| About this exercise |
Work through the material below line by line and say how many lines include the word "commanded". Only the number, please.

#####

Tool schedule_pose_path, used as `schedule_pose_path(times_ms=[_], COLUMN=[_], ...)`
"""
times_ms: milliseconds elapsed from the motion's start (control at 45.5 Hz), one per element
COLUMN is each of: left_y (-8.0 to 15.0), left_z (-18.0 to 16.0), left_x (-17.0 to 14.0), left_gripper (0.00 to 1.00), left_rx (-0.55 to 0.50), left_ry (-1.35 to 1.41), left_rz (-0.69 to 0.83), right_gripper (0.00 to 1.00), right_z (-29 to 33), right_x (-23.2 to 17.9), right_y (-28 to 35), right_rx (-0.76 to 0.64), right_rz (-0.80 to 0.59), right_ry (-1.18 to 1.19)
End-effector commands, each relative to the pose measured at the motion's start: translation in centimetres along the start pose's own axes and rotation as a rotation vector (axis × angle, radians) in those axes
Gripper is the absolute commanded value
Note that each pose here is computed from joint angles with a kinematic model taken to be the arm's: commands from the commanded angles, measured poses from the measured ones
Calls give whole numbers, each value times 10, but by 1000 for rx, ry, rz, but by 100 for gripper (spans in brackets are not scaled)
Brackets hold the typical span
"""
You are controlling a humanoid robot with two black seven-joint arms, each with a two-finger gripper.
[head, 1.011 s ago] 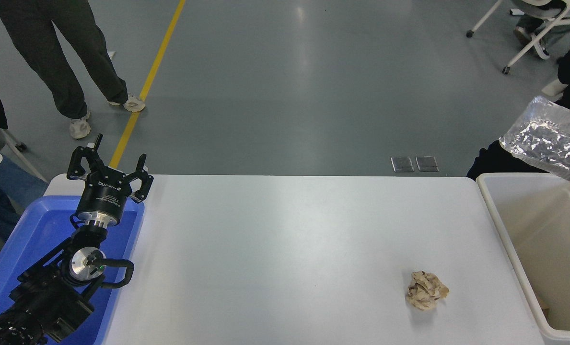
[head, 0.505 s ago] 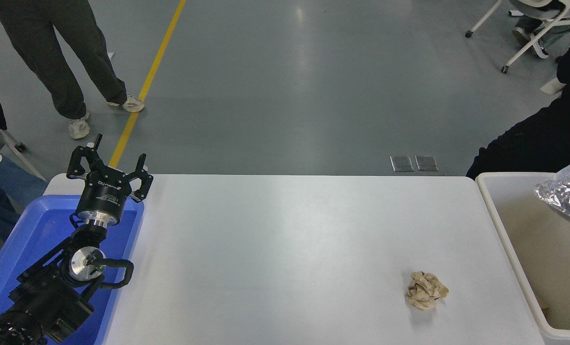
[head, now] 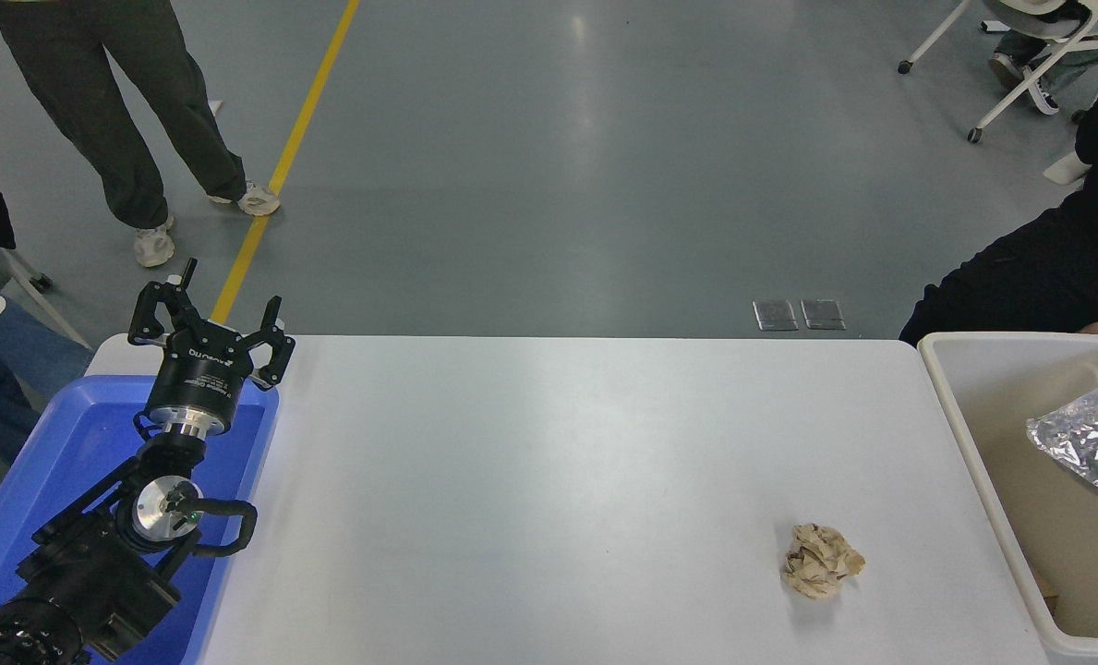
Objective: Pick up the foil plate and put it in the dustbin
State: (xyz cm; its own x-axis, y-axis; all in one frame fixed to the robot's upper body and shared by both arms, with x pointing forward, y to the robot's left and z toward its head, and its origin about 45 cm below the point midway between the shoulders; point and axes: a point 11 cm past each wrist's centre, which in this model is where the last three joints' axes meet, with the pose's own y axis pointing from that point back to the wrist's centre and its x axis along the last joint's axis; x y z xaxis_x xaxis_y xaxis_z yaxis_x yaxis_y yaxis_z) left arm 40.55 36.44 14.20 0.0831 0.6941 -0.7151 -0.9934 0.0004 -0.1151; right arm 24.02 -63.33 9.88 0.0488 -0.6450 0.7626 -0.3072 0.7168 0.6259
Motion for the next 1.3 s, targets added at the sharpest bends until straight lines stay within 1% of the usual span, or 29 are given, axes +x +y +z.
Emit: schedule_pose_path(times_ms=[0, 132, 220, 264, 352, 396, 462, 571, 637, 747, 857, 901, 923, 1099, 1275], left_y=[0, 0, 0, 0, 0, 0, 0, -1, -1, -1, -1, -1, -1, -1, -1], left_z=[0, 0, 0, 0, 0, 0, 0, 0, 0, 0, 0, 0, 0, 0, 0], left_x=[0, 0, 0, 0, 0, 0, 0, -1, -1, -1, -1, -1, -1, 0, 0], left_gripper=[98, 98, 98, 98, 98, 98, 98, 98, 98, 98, 98, 98, 98, 98, 98], left_rx=[0, 0, 0, 0, 0, 0, 0, -1, -1, -1, 1, -1, -1, 1, 1], left_ry=[0, 0, 0, 0, 0, 0, 0, 0, 0, 0, 0, 0, 0, -1, -1], left_rz=[0, 0, 0, 0, 0, 0, 0, -2, -2, -2, -2, -2, -2, -1, -1], right_gripper=[100, 100, 100, 100, 100, 100, 100, 100, 100, 100, 100, 100, 100, 100, 100], right_z=[2, -2, -18, -31, -73, -101, -140, -199, -232, -278, -302, -309, -313, -317, -291], right_x=[-10, -13, 1, 14, 54, 65, 77, 83, 74, 43, 32, 24, 15, -8, -6], right_y=[0, 2, 4, 7, 20, 30, 48, 85, 109, 149, 180, 194, 207, 258, 293], right_rx=[-5, 0, 27, 51, 136, 189, 259, 365, 426, 519, 569, 586, 598, 632, 576], right_rz=[-33, -57, -36, -16, 36, 45, 46, 23, -11, -79, -103, -141, -195, -419, -551], right_ry=[9, 11, -1, -21, -76, -86, -80, -30, 2, 79, 167, 214, 261, 411, 601])
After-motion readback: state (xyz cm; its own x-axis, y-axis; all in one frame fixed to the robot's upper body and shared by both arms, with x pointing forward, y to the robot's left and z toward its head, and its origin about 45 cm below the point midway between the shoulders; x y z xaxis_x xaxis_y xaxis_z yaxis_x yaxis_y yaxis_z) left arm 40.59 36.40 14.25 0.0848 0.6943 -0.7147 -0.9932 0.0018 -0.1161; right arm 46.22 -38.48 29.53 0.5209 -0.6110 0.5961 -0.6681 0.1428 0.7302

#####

| Your response |
2